Arthur Kade (né Kadyshes) is an American former financial adviser, actor, and television personality.

==Biography==
Raised by his grandmother in Northeast Philadelphia, Kade attended Temple University. Upon graduation, he began a career as a financial adviser with American Express Financial Advisers. In early 2009, he embarked on what he calls "The Journey", a pursuit of his lifelong dream to become an actor and model.

Kade appeared as an extra in Gossip Girl and has been featured on television, radio, in blogs and newspapers, including a profile in Philadelphia Magazine.

He also appeared in an episode of the Showtime series La La Land, in which the Borat-like host Marc Wootton, hoping for "a master class in self-confidence", interviewed Kade while pretending to be a London cabbie wanting to become an actor.

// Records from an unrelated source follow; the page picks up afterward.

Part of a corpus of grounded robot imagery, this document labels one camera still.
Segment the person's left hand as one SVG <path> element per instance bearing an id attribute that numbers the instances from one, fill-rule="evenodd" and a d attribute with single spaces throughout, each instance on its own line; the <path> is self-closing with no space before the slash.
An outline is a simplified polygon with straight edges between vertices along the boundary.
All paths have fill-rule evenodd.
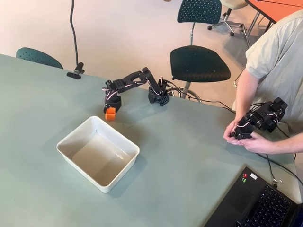
<path id="1" fill-rule="evenodd" d="M 247 151 L 260 153 L 261 152 L 261 136 L 255 132 L 251 135 L 251 138 L 236 140 L 235 145 L 243 146 Z"/>

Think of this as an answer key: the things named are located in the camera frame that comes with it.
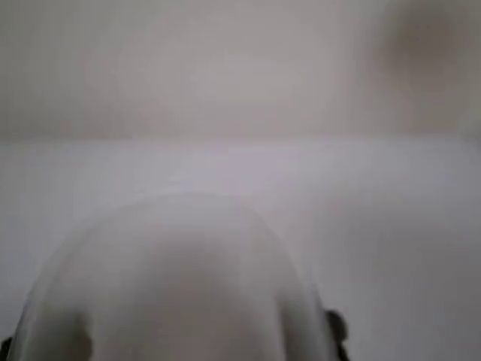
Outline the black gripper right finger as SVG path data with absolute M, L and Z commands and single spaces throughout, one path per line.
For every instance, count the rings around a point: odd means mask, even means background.
M 336 310 L 329 309 L 325 312 L 331 334 L 334 339 L 337 357 L 340 361 L 350 361 L 344 342 L 349 337 L 349 329 L 343 315 Z

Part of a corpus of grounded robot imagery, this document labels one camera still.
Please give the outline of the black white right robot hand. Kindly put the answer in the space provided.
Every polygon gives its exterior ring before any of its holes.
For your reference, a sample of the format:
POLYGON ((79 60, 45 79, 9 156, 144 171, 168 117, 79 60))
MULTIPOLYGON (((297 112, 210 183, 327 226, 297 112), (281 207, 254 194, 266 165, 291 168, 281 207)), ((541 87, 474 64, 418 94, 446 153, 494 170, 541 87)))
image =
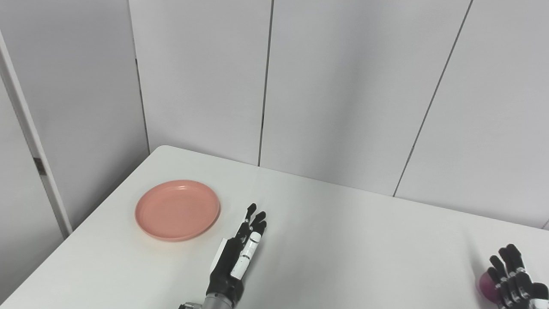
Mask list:
POLYGON ((494 284, 498 309, 547 309, 548 286, 535 283, 528 274, 516 245, 500 248, 489 258, 487 274, 494 284))

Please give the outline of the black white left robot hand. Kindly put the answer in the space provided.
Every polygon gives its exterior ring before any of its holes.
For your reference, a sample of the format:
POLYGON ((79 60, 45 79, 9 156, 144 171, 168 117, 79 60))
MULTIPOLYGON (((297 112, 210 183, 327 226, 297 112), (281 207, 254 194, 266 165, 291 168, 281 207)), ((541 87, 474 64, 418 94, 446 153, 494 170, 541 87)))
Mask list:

Critics have argued that Kade's primary goal is to achieve fame at any cost, leading to criticism of his aggressive self-promotion

His behavior has even led some to speculate that his public persona is an elaborate performance art project.
Authors James Frey and Anna David met Kade to investigate this theory. Frey, who says Kade's website is "one of the funniest, most absurd, most ridiculous things" he's ever seen, later wrote that he and David found Kade "nice and polite" and "a real person, one that was slightly delusional about himself, but not at all resembling the buffoon on his website or in his videos". Kade later blogged that the writers were "blown away with my looks and body", called Frey "an amazing author", and rated David "a cool, classy 7.5; probably a 9 fifteen years ago".

In 2010, Kade announced he was playing a character in an attempt to create a television show in the style of comedian Sacha Baron Cohen.

In 2011, he started interviewing celebrities and currently hosts the New York City-based talk show #InTheLab with Arthur Kade.